Sustainability and transformation partnerships (STPs) and accountable care organisations (ACOs) have been polarising, with a High Court battle against ACOs famously backed by Professor Stephen Hawking before his death.

But, according to the committee, ACOs will not threaten the founding principles of the NHS and are unlikely to be led by the private sector.

The committee claims that reforms to better join up health and social care present an opportunity to “row back the NHS-internal market,” rather than threatening the integrity of the NHS. However, it says that the “litmus test” will be whether these changes improve the care, outcomes and experience of service users.

However, the committee says that further integration of services is “too often hampered by current legislation,” and is calling on the government to remove legal barriers that it claims are imposed by the Health and Social Care Act 2012.

The HSCC has recommended that representatives from the health and care community lead on the development of new legislative proposals for the government in order to rebuild the trust that previous top-down organisations have eroded.

If, following a the evaluation of pilots, the use of ACOs is extended, the committee has advised that they should be introduced into primary legislation as NHS bodies.

Dr. Sarah Wollaston, chair of the committee, said: “It is the triumph of our age that more people are living longer, but as MPs we too often see our constituents, their families and their carers grapple with local services that may be poorly organised around their needs and struggling to cope with the rising demand for care.”

She added: “Any effort to transform care will flounder and lose support unless it can demonstrate that patients and their families will benefit.”

The British Medical Association (BMA) agrees in principle with a more joined up approach, including greater collaboration between health and social care.

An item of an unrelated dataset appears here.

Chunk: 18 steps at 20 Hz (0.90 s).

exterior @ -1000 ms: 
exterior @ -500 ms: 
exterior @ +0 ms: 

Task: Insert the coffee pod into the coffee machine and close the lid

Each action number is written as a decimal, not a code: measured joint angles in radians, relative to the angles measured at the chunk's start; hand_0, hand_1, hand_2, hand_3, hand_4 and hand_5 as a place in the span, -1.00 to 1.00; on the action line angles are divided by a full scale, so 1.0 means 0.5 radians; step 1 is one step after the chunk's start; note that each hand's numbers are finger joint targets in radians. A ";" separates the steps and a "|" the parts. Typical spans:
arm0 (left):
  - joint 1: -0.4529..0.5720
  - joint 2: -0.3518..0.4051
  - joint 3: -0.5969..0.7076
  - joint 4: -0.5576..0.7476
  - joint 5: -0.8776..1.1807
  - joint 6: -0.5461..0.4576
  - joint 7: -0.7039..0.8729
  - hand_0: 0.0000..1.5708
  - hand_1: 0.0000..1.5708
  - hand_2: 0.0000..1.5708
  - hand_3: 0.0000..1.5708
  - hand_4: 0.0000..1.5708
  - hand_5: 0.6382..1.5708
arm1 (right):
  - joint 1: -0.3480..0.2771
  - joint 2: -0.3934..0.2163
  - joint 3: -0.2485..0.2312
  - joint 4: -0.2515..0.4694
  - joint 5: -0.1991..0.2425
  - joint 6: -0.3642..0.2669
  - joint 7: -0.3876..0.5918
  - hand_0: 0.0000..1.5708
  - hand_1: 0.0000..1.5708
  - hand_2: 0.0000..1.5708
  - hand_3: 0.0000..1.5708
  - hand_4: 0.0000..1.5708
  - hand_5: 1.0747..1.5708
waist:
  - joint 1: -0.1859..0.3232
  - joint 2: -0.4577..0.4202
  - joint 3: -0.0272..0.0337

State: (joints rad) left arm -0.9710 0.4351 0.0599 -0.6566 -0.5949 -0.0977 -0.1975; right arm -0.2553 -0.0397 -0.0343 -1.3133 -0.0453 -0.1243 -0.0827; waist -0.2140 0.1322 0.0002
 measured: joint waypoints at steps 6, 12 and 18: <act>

However, Dr. Chaand Nagpaul, BMA council chair, warned that the way in which transformation plans are being rolled out “lacks transparency.”

He added: “As we addressed in evidence to the recent judicial review on ACOs, the BMA is concerned that such transformation plans will operate within current procurement rules, which risks handing an area of the NHS’ budget to private providers through competitive tendering.

“Added to this is the insecurity of fixed-term ACO contracts which will require re-bidding every 10 years and which a provider can terminate and walk away from early. We are pleased that the committee agrees with the BMA’s call for legislative change to remove legal barriers imposed by the Health and Social Care Act 2012.”